By Cisco Eng. Shingie Lev Muringi 

The Payments Association of South Africa (PASA), together with VISA and MasterCard, announced a new interoperable specification to facilitate biometric authentication on payment cards. Remember in Zimbabwe this is a very sensitive issue which Minister Supa Mandiwanzira has been fighting to achieve since our ICT players are reluctant to share infrastructure which definitely leaves the services industry short of interoperability.   

This means a card issued at one bank, with specific biometrics, will work at another’s ATM and merchants, with the same biometrics.

PASA CEO Walter Volker said this was not possible in the past because biometrics systems were largely proprietary and locked to a specific vendor.

“Through this interoperable biometric verification standard in South Africa, we can connect a complicated web of players who operate with different rules and technologies,” says Mark Elliott, division president for MasterCard SA.

 The standard is a world-first and Volker aspires for it to be taken globally.

The specification enables a range of biometric solutions, from fingerprint verification to palm, voice, iris, or facial biometrics. However, at the moment, it will only include fingerprint authentication.

Payments authentication has progressed from signatures to PINs, to chip-and-PIN cards, which are largely standard now.
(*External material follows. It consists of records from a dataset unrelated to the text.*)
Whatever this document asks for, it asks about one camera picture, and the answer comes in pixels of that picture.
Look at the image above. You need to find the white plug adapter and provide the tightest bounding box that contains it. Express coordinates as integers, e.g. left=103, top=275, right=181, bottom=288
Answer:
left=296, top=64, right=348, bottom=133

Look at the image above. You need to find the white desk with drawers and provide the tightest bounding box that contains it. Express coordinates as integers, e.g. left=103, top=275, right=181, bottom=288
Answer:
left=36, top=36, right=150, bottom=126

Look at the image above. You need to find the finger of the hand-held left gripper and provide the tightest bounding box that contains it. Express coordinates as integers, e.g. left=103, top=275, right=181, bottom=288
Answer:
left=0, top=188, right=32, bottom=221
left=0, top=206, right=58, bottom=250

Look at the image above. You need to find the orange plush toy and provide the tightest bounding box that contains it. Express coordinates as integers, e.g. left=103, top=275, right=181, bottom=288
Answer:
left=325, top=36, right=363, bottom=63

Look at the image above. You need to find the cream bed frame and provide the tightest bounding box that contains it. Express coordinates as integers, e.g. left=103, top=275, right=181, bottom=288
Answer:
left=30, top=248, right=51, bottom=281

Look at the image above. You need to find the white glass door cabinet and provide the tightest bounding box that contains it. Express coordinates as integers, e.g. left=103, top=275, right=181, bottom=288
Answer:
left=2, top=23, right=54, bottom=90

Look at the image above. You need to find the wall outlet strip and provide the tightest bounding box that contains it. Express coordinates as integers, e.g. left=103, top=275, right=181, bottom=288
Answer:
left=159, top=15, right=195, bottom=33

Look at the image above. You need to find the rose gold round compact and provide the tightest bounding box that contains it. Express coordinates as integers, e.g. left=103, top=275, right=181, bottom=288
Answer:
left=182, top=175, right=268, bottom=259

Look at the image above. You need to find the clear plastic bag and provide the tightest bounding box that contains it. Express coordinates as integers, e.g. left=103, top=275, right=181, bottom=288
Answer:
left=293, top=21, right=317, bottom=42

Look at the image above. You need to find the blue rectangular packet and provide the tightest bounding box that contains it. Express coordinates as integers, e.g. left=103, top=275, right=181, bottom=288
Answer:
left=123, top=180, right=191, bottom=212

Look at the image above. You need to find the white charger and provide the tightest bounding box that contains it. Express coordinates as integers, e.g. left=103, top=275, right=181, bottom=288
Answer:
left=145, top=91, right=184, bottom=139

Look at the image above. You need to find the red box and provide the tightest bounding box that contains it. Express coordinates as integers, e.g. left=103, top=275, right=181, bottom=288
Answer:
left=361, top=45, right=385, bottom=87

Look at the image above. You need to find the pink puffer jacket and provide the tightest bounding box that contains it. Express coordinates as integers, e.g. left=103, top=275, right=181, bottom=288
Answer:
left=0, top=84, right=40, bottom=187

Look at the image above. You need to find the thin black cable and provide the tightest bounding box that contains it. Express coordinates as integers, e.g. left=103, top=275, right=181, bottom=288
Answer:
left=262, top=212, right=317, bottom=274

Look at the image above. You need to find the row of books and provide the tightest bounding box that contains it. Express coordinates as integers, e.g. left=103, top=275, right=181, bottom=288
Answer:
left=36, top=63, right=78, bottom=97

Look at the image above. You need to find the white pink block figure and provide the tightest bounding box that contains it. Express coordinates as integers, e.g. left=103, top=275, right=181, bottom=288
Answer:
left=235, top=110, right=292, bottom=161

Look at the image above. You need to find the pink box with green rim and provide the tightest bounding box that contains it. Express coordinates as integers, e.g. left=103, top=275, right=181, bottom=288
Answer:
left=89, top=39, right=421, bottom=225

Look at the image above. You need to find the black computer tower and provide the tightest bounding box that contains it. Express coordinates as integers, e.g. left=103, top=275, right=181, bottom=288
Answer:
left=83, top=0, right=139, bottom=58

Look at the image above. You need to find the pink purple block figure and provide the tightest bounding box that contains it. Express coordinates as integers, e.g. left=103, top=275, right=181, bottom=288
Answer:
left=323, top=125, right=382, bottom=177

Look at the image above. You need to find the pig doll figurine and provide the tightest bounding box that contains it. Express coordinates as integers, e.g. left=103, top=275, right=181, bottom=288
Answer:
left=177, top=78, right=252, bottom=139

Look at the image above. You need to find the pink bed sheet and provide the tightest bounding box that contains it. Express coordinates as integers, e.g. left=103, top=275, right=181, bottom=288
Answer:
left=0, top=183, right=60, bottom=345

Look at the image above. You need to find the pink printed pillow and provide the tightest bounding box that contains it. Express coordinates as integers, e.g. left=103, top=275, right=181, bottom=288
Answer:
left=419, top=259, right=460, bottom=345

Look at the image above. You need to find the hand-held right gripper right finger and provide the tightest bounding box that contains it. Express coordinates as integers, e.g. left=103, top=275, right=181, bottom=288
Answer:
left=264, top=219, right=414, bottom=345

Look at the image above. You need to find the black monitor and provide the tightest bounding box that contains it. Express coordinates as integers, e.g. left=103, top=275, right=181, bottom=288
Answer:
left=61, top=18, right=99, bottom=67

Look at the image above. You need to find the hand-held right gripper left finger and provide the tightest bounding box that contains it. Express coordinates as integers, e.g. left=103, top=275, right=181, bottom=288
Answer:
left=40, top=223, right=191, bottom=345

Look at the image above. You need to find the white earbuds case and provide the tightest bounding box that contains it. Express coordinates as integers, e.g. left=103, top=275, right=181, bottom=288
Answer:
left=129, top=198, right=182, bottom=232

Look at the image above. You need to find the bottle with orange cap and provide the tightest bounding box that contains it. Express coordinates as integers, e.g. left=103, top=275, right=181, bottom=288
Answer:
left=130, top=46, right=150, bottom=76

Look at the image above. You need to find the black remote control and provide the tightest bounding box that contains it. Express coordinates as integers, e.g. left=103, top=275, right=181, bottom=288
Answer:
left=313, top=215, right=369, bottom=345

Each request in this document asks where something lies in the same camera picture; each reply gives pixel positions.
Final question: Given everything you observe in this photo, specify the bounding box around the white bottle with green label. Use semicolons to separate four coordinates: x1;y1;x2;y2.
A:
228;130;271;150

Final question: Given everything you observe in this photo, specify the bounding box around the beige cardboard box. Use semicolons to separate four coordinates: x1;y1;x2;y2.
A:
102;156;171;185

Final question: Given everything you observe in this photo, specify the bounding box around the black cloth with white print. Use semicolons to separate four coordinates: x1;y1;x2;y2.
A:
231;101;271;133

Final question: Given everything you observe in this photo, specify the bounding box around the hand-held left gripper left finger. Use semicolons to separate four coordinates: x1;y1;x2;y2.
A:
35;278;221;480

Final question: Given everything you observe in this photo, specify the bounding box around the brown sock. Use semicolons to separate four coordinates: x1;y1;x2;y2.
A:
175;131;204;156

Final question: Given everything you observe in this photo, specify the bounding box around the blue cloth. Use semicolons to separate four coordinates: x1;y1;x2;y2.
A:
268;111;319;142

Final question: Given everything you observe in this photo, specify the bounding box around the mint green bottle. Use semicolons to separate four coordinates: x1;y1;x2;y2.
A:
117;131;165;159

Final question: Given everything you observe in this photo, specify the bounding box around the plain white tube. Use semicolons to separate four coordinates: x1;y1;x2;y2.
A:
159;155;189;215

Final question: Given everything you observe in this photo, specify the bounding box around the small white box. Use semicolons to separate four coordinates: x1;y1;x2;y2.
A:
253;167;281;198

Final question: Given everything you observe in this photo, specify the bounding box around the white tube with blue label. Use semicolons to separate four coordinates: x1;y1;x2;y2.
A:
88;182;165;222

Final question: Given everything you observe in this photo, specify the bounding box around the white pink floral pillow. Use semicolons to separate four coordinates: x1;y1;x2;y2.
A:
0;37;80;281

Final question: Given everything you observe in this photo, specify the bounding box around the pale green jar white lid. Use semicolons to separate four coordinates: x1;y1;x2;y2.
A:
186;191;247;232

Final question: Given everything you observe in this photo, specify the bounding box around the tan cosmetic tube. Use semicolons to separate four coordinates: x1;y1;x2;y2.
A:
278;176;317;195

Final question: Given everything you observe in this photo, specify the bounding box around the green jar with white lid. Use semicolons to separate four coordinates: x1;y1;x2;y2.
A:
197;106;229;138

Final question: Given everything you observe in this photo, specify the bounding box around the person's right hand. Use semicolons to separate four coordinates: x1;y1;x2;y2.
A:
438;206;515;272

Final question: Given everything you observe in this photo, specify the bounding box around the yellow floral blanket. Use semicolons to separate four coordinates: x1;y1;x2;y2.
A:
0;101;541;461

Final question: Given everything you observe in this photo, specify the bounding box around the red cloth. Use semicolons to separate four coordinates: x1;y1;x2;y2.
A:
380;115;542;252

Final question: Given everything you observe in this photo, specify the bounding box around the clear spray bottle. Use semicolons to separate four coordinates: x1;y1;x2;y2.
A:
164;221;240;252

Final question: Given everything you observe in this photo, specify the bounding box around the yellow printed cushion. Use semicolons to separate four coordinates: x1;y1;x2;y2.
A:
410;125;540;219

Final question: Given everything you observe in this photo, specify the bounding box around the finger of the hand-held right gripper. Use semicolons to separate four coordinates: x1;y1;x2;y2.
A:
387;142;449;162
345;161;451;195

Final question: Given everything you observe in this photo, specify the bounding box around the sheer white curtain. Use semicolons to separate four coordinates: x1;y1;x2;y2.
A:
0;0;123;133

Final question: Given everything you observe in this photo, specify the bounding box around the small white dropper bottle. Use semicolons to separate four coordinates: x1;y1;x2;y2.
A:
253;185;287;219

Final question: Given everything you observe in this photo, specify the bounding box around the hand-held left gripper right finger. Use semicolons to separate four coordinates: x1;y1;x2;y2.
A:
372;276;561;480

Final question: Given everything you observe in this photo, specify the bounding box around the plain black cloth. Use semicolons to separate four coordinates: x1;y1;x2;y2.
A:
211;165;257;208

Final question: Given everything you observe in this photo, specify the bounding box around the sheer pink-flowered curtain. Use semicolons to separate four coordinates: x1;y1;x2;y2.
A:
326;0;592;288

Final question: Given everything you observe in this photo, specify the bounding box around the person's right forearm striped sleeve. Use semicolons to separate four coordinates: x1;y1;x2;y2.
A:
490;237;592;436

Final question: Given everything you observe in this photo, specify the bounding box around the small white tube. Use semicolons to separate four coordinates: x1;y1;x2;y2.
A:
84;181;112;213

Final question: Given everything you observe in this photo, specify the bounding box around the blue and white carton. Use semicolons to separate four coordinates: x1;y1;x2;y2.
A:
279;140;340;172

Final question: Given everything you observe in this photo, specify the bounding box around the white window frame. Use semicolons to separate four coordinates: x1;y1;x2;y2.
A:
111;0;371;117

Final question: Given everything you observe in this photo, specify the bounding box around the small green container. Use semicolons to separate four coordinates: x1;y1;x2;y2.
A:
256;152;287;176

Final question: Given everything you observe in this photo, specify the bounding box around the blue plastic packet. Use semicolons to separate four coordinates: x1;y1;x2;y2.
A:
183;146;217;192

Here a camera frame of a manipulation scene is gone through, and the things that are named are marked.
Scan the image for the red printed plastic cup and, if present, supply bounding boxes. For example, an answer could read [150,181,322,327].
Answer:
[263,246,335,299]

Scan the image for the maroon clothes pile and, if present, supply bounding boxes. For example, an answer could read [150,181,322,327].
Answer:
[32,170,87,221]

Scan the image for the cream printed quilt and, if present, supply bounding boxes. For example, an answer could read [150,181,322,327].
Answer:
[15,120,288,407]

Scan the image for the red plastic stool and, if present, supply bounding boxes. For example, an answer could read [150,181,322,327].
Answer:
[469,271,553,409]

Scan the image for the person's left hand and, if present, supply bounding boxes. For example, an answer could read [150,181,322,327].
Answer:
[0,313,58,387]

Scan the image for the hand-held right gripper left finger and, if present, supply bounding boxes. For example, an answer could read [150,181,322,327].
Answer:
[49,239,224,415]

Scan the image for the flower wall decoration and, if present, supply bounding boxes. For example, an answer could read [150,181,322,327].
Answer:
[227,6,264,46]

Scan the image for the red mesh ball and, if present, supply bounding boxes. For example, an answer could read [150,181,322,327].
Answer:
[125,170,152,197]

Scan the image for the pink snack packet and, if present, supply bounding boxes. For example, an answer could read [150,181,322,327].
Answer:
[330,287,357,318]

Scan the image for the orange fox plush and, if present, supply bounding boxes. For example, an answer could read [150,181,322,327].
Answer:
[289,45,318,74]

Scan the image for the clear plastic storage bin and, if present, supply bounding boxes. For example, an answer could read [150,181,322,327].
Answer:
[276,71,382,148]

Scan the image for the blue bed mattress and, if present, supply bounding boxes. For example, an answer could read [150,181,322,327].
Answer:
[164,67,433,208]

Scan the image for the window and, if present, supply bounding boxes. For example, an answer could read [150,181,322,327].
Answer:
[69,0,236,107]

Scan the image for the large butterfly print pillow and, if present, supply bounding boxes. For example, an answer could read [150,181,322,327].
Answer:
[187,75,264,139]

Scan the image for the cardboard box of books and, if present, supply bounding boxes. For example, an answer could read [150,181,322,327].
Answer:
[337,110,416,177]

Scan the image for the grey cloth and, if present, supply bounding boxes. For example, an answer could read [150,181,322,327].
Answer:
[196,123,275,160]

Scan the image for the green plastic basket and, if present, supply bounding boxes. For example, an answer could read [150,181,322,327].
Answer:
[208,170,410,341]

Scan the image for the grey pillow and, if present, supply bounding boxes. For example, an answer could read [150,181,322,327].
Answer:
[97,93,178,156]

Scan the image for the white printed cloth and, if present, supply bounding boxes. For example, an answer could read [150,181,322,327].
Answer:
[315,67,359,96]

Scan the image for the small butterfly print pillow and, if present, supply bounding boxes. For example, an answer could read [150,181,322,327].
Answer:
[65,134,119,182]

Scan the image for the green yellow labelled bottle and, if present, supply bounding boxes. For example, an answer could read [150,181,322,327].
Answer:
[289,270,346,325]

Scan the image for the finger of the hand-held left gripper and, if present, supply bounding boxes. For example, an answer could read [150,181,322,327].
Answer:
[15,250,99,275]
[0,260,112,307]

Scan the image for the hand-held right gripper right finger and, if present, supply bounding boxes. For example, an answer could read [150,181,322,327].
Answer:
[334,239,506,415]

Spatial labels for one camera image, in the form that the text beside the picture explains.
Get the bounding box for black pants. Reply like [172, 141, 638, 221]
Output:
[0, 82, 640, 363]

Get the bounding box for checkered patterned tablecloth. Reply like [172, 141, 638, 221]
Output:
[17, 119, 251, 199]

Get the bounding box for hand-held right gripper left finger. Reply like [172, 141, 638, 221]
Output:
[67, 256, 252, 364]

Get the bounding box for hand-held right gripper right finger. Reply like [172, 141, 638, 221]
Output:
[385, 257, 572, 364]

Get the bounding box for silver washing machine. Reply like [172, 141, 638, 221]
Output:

Volker says fingerprints are next as they are more secure and convenient.

PASA says it has no plans to mandate the standard yet and it will be voluntary for banks and vendors to adopt.

No major banks in SA plan to migrate at this stage, although many do make use of biometrics in-house.

For it to roll-out country-wide, there needs to be adoption from all banks, which will have to reissue bank cards and upgrade technology.

Volker says it will be enforced when it gets to a point when there is large-scale deployment.

Bob Reany, global executive VP for identity solutions at MasterCard, believes the first biometrics payment could happen as early as this year, because there are smaller players in this market that want to innovate to be seen as “cool”.

There will still be a PIN option to pay where legacy hardware is still being used and biometrics authentication is not an option.

The architecture MasterCard and Visa designed enables fingerprints to be securely accepted by a biometric reader, encrypted, and then validated. It is based on chip technology.

Reany says this will prevent future fraud, as there is no large central database of passwords that a criminal could access through a backdoor. The ‘passwords’ (a consumer’s fingerprint) are decentralised and saved on the user’s bank card chip only.

The battle for relevance continues…follow Shingie Levison Muringi our Technology Research Specialist and Sub Editor on Twitter @ShingieMuringi1, Email [email protected] or direct Cell: 0775 380 652 for all the latest trending technological issues in and outside Zimbabwe.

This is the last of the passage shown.